L3’s Richard Wolfe agrees that the instructor workforce is a key consideration and believes that schools perhaps need to make instructor careers more inviting in order to grow the workforce:
“The industry certainly has to think of different solutions to how we can recruit and train more flight instructors. At L3 we currently have sponsored flight instructor opportunities to support more people to join the career. We are also offering excellent employment packages to attract and retain a talented instructor workforce and have introduced new initiatives to provide greater flexibility, such as our ‘commuter package’, to suit a wider range of people’s circumstances. We’ll also be announcing more exciting activity in this area shortly.”
One factor that is playing a growing part in alleviating the training capacity issue is the move away from traditional Airline Transport Pilot Licence (ATPL) training programmes, which rely heavily on single and twin-engine piston flying training, towards Multi-Crew Pilot Licence (MPL) training programmes, which make greater use of flight simulator training devices.

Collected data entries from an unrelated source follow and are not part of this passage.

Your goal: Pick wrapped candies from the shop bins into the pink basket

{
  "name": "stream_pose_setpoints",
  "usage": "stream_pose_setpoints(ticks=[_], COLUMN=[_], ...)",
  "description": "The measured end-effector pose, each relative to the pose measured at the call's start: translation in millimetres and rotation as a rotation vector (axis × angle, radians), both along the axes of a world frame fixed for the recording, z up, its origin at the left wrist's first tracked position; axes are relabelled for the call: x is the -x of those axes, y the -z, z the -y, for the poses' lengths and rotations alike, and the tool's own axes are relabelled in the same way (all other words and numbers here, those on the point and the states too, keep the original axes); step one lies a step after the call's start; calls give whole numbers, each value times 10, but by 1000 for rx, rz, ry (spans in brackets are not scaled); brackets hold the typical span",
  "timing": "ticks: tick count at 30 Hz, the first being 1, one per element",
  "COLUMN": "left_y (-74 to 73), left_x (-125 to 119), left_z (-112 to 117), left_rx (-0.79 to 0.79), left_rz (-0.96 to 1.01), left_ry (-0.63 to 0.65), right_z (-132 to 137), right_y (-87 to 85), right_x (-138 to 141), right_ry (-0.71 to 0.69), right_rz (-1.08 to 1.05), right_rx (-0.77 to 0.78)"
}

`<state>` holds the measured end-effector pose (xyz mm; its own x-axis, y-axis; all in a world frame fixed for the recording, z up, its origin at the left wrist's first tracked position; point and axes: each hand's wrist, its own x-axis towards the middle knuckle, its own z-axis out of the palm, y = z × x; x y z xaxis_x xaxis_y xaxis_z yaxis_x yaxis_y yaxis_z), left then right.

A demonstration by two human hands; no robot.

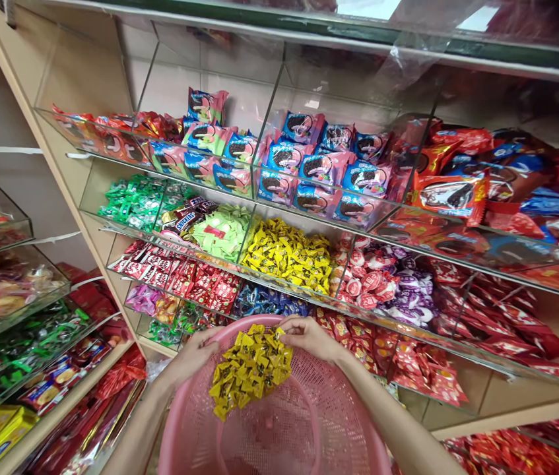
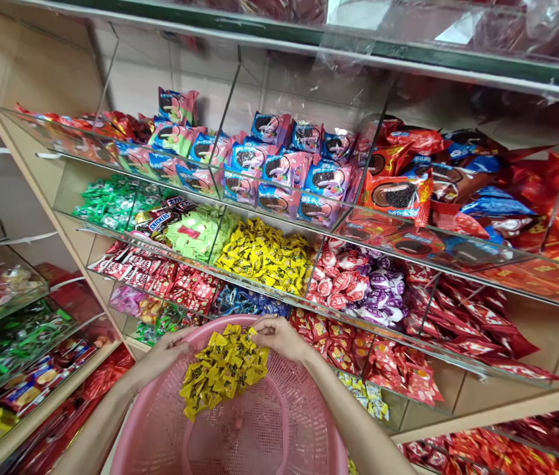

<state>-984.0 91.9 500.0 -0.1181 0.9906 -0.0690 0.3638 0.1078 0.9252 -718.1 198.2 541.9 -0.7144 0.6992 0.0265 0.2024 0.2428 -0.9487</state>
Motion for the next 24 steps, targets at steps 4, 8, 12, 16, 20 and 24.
stream_pose_setpoints(ticks=[4,8,12,16,20,24], left_y=[3,24,19,-13,-14,24], left_x=[-7,7,11,-7,-11,5], left_z=[7,5,-3,0,-1,-15], left_rx=[10,10,20,14,4,15], left_rz=[-23,-40,-10,50,60,21], left_ry=[-15,-17,-35,-25,-26,-33], right_z=[-35,-51,-53,-64,-57,2], right_y=[110,176,141,40,-18,9], right_x=[65,101,91,47,-40,-136], right_ry=[4,4,-1,32,141,189], right_rz=[-60,-37,-41,-69,-36,54], right_rx=[183,184,101,48,62,-54])
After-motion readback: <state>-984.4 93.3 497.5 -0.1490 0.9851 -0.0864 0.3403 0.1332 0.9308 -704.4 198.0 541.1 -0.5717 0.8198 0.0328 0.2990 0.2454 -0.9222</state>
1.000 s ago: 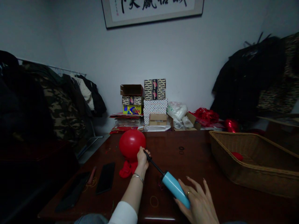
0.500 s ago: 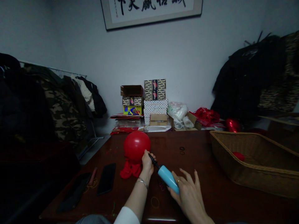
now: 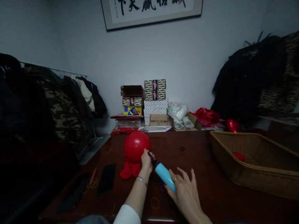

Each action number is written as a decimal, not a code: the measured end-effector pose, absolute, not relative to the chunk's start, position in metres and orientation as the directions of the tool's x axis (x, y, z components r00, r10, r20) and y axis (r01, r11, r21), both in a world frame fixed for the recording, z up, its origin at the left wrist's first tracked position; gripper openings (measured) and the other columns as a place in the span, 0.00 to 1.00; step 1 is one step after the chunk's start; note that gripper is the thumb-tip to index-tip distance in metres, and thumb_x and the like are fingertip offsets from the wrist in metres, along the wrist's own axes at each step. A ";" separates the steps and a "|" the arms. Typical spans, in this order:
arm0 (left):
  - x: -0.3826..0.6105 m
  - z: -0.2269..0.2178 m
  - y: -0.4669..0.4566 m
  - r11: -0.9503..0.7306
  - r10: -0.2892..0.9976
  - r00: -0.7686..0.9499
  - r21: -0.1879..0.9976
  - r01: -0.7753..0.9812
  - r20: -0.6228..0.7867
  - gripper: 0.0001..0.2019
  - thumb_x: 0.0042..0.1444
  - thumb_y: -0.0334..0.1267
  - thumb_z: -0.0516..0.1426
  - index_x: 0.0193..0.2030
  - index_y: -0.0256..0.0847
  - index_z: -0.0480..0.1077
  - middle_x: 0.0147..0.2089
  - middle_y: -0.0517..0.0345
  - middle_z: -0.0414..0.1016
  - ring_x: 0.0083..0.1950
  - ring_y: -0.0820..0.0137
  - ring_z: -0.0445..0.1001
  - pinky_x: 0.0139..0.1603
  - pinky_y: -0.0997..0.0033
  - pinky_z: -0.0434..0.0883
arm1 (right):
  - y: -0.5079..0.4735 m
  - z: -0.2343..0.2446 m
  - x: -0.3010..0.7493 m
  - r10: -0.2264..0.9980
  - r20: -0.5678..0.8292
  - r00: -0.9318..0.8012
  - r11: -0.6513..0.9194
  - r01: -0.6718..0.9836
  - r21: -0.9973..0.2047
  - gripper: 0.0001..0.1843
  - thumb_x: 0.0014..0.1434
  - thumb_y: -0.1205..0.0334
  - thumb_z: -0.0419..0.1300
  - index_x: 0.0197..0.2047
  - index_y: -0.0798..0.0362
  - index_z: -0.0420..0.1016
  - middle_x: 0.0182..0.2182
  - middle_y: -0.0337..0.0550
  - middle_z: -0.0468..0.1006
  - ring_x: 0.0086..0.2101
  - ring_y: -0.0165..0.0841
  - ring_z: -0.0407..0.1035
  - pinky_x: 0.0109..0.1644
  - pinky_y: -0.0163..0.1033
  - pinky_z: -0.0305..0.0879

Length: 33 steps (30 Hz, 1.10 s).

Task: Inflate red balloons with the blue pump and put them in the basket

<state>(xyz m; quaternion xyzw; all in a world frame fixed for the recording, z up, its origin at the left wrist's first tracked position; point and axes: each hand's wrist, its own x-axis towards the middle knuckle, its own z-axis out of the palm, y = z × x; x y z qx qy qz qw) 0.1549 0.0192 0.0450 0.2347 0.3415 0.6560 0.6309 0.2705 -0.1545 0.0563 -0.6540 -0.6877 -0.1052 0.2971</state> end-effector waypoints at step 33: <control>0.164 0.047 0.008 0.036 0.984 -0.107 0.749 -0.661 -0.141 0.16 0.54 0.51 0.56 0.29 0.40 0.59 0.18 0.65 0.61 0.17 0.76 0.62 0.18 0.77 0.59 | -0.145 0.064 0.269 0.860 0.506 0.060 0.077 0.967 -0.245 0.23 0.52 0.58 0.61 0.52 0.52 0.71 0.38 0.44 0.80 0.53 0.45 0.62 0.64 0.61 0.29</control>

“At FTE approximately 50% of all airline sponsored or mentored training is now MPL. With a significantly lower number of training hours done on single and twin light aircraft, this naturally frees up capacity on the flight instructor side, although this does increase demand for simulator instructors, but these are not as problematic to recruit and retain as flight instructors,”
The UK is Europe’s largest flight training provider, graduating more than a quarter of the EU’s total number of commercial pilots, which is roughly the same number as the next two busiest countries combined, France and Germany. At the recent Pilot Careers Live event at Heathrow, now a two-day event to cater for increased interest, 49 Approved Training Organisations (ATO) were present, showcasing their training programmes to prospective students. As well as new ATO exhibitors from mainland Europe and further afield, two new UK flight training schools took stands for the first time.
The first was Skyborne Airline Academy, which has set-up business at Gloucestershire Airport. The new school is providing a suite of training programmes, including both integrated and modular training routes to the airlines. The school’s chief executives are Lee Woodward and Ian Cooper, both of whom were ex airline pilots before moving into the flight training industry where they have been senior managers with some of Europe’s largest ATOs.
The second new UK school is setting up business at Oxford Airport. Headed by Andy McFarlane, ex Centre Manager at CAE Oxford Aviation Academy, the new ATO has yet to commence operating, but promises new and innovative training programmes designed to graduate airline-ready pilots.
As Europe’s largest provider of airline pilots, the UK continues to be the flight training industry’s market leader and the recent influx of new schools is a clear indicator that the marketplace is buoyant.
However, industry experts are warning that the apparent indifference that airlines are demonstrating towards the training of their future pilots is untenable, and without greater airline participation, both in terms of financial support and instructor supply, then the flight training industry will continue to struggle to meet demand, and the number of grounded flights due to lack of flight crew will continue to grow.